- **WORK INSTRUCTION**: Where a line below holds the string "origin", that line goes into the answer.
*** Opening SOURCE DATA ***
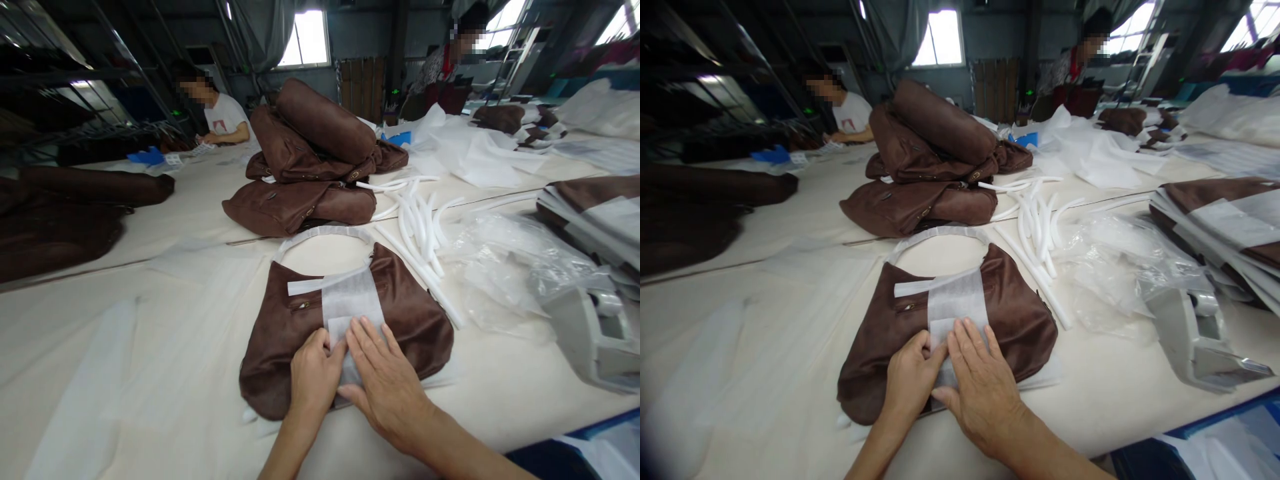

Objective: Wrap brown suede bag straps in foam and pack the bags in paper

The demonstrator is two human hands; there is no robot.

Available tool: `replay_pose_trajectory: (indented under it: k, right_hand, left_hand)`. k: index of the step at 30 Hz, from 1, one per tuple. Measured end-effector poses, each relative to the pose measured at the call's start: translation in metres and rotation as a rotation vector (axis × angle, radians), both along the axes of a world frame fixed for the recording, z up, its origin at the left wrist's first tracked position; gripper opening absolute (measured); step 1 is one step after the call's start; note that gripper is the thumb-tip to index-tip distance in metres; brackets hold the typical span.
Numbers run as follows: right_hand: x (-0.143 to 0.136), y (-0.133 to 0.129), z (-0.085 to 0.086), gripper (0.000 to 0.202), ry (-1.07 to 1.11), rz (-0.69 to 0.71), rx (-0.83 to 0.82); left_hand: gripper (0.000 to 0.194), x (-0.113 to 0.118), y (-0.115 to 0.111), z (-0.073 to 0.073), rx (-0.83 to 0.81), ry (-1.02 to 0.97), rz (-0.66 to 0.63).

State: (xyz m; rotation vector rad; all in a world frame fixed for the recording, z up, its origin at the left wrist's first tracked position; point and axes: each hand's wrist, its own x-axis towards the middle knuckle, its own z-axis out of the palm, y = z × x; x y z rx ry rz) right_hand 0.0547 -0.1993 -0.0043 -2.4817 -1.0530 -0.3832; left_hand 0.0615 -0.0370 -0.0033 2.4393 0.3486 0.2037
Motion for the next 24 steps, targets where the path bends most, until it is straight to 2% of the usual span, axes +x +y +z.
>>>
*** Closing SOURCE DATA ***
- **ANSWER AREA**:
Available tool: `replay_pose_trajectory: (indented under it: k, right_hand, left_hand)`. k: index of the step at 30 Hz, from 1, one per tuple. Measured end-effector poses, each relative to the pose measured at the call's start: translation in metres and rotation as a rotation vector (axis × angle, radians), both along the axes of a world frame fixed for the recording, z up, its origin at the left wrist's first tracked position; gripper opening absolute (measured); step 1 is one step after the call's start; note that gripper is the thumb-tip to index-tip distance in metres; brackets hold the typical span.
State: (xyz m; rotation vector rad; all in a world frame fixed for the recording, z up, its origin at the left wrist's first tracked position; point and axes: each hand's wrist, its own x-axis towards the middle knuckle, its own z-axis out of the palm, y = z × x; x y z rx ry rz) right_hand 0.0547 -0.1993 -0.0043 -2.4817 -1.0530 -0.3832; left_hand 0.0615 -0.0370 -0.0033 2.4393 0.3486 0.2037

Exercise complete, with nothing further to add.